お腹に力を入れると深層筋が働かない
私のヨガレッスンでは、必要なときには「お腹の力を抜く」ことを大切にしています。
ヨガでも、スポーツ全般でもそうですが、“必要最小限の力”で理想的なフォームをつくることが、とても大切なんです。
本来の柔軟性や持久力、集中力が発揮されるのは、ちょうどよく力が抜けているとき。
逆に、力が入りすぎていると、その人が持っているポテンシャルさえ損なわれてしまうことが本当に多いです。
この「力を抜くことの大切さ」については、何回かに分けて投稿していこうと思っています。
今日は、“コア”――腹部のインナーマッスルにフォーカスしてお話しますね。
🔷 お腹の奥を働かせるには、「腹直筋を緊張させない」ことが必須
◆ 腹直筋(お腹の表面) vs 腹横筋(お腹の一番奥)の役割の違い
腹直筋 … 表層にある。体幹の前屈や姿勢の固定。「動作の力」を担当。
腹横筋 … 深層にある。お腹を内側から引き締め、内臓・背骨・姿勢を「支える」。呼吸や排泄にも深く関係。
👉 腹直筋が緊張していると、腹横筋が自然に働く余地がなくなってしまいます。
→ 結果として「下腹部の感覚が鈍くなる」「呼吸が浅くなる」「骨盤が不安定になる」といった影響が出ます。
🔶 腹横筋を活性化させるには、「お腹を脱力して動く」が鍵
◆ なぜ脱力が大事?
腹横筋は、微細で自動的な制御を得意とするインナーマッスル。
力でコントロールするのではなく、“ゆるんだ状態から自然に起動する”タイプ。
つまり「頑張らずに、ふわっと支える感覚」が必要なんです。
🔷 よくある誤解:「お腹を引き締める=腹横筋が働く」は間違い!
多くの方が…
「お腹に力を入れる=体幹トレーニング=腹横筋が働いている」と思いがちですが、
実はその多くが腹直筋による固定であり、
深層の腹横筋はかえって働かなくなっていることが多いのです。
✅ 腹横筋を活かすための4ステップ
まず脱力する(腹直筋の緊張をゼロに)
呼吸に合わせて、腹部の内側の動きを感じてみる
“引き上げる”よりも、“支えられている”感覚を探す
下腹部の「静かな支え」を感じながら動作する
このプロセスを繰り返すことで、腹横筋が自然に使える体になっていきます。
🧘♀️ ヨガ・セラピーの視点から
腹横筋は「力」で目覚めるのではなく、「感覚」で目覚めます。
表層の力をゆるめたとき、ようやく深層の知性が働き始めるのです。
💡 まとめ:コアを活かすために
腹横筋を使うには、腹直筋の力を抜くことが大切です。
表層の筋肉に頼らず、もっと深い場所から身体を支えるには、まず“脱力”がスタート地点。

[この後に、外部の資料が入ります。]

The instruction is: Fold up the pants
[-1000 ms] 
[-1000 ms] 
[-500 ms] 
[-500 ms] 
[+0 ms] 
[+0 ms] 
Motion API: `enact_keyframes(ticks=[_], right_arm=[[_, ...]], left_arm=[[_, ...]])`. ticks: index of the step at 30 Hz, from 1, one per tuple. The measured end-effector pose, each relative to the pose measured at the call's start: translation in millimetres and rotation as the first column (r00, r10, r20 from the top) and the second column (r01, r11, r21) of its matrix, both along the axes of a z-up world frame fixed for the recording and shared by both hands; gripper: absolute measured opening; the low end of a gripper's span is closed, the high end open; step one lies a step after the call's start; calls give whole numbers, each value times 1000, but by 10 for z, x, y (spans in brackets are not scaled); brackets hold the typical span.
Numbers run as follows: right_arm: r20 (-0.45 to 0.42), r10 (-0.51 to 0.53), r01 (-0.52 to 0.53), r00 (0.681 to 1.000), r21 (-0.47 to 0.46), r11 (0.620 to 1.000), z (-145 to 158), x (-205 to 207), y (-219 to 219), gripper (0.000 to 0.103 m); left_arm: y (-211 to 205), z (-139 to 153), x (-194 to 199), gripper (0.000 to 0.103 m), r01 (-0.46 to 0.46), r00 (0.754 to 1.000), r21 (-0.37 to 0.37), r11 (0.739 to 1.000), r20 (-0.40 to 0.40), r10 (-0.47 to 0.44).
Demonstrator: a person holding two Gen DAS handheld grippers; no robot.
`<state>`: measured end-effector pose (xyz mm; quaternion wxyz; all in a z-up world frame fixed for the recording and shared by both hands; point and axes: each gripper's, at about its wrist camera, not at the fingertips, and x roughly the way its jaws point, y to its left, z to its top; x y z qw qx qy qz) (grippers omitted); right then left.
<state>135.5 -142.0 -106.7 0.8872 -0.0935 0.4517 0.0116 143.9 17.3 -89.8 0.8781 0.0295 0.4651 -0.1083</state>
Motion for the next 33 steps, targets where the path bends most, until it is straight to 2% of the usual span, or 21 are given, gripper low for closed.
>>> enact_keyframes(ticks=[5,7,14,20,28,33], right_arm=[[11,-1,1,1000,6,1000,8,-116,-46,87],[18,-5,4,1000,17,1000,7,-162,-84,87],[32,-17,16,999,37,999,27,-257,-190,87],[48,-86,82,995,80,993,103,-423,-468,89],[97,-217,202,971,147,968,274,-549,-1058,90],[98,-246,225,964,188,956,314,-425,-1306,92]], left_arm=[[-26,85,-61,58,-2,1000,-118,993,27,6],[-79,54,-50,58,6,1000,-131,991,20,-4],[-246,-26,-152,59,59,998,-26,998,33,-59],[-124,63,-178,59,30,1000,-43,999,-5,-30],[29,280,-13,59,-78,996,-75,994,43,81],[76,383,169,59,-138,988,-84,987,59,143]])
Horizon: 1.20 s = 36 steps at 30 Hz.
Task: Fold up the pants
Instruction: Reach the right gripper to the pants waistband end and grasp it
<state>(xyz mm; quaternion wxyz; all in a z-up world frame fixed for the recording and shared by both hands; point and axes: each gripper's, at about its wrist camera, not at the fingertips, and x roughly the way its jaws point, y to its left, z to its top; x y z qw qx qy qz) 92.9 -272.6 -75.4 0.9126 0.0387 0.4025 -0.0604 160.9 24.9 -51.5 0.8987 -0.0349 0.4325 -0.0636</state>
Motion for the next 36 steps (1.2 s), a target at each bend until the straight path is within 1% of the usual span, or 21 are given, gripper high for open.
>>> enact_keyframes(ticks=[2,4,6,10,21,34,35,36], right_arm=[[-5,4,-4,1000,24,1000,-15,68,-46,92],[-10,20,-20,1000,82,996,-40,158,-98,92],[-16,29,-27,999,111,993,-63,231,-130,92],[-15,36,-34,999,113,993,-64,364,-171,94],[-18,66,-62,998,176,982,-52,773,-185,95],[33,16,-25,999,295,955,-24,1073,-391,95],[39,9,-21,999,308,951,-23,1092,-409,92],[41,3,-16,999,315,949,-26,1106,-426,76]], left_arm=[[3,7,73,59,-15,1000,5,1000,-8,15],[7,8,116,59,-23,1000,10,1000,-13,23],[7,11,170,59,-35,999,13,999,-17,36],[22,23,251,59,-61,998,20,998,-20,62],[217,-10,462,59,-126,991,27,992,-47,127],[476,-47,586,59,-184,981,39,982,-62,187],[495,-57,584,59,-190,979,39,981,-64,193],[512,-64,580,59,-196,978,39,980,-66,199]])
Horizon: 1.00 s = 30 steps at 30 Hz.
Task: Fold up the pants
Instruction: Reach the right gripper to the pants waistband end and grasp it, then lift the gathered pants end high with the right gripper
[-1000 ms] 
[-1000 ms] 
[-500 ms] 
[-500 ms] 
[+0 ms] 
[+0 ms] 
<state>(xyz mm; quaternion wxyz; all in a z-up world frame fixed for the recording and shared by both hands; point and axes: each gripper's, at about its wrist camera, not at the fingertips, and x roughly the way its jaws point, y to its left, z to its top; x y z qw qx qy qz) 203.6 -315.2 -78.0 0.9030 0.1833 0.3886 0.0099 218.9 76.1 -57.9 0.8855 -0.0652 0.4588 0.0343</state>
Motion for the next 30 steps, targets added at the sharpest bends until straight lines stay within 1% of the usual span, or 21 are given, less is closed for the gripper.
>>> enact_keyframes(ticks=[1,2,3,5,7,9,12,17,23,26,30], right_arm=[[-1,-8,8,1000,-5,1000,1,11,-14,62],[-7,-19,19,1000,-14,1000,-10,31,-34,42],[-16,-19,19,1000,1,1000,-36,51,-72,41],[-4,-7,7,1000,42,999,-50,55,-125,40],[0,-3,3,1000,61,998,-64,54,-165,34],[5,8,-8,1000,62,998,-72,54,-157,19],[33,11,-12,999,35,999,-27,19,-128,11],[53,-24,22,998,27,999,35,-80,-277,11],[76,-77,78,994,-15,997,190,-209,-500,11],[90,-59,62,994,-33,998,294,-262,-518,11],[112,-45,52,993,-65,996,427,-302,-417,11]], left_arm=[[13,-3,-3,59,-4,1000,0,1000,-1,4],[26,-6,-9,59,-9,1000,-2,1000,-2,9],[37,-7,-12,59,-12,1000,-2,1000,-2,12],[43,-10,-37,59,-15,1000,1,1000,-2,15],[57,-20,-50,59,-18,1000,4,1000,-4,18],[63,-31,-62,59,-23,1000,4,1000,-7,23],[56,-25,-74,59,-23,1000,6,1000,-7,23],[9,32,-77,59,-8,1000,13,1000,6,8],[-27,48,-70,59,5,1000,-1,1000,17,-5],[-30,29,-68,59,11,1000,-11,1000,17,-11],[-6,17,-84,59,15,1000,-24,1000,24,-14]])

お腹に力を入れて動くクセがあると、下腹部の感覚が失われてしまい、本来使うべき筋肉が目覚めなくなります。
日常動作の中でも、「力で支える」のではなく、内側から“自然に支えられる感覚”を育てること。
これが腹横筋を活性化させる第一歩です。
そして、腹横筋が使えるようになると、バランスポーズでも小さな力でリラックスして身体を支えることができるようになります。